Instructions for the task: Below are the records; collect from them each line containing the string "white".

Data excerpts
+++++

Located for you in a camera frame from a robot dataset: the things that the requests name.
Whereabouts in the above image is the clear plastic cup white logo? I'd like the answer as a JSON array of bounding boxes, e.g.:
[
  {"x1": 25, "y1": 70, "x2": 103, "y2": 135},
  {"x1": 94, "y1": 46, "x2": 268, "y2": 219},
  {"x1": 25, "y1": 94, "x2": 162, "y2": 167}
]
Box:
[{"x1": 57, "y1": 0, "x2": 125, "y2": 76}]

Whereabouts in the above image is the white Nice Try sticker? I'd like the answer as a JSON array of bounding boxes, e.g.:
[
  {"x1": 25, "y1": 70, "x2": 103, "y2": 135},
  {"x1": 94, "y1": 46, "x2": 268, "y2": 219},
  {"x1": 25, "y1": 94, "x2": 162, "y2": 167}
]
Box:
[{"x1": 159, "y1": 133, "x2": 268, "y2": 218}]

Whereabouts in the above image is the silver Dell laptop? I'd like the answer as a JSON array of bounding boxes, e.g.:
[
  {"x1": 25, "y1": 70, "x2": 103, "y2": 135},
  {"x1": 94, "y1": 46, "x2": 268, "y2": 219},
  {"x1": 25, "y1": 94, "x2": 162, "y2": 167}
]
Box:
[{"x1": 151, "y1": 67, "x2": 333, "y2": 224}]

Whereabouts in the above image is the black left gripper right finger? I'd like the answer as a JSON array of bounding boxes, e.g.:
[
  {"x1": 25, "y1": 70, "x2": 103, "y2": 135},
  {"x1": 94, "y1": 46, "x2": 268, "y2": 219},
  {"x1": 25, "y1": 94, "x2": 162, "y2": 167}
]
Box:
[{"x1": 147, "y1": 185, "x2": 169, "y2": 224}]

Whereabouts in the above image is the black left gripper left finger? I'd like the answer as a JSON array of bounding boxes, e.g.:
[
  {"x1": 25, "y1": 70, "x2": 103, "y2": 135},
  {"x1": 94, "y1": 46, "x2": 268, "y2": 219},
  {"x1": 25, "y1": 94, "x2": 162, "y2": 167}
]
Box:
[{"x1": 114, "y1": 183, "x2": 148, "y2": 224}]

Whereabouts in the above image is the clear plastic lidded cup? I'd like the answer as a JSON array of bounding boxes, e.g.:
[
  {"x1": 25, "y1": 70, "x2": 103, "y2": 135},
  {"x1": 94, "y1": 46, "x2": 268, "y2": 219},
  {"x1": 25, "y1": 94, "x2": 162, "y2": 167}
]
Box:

+++++

Answer to this problem:
Whereabouts in the above image is the clear plastic cup white logo? I'd like the answer as a JSON array of bounding boxes, e.g.:
Whereabouts in the above image is the white Nice Try sticker? I'd like the answer as a JSON array of bounding boxes, e.g.:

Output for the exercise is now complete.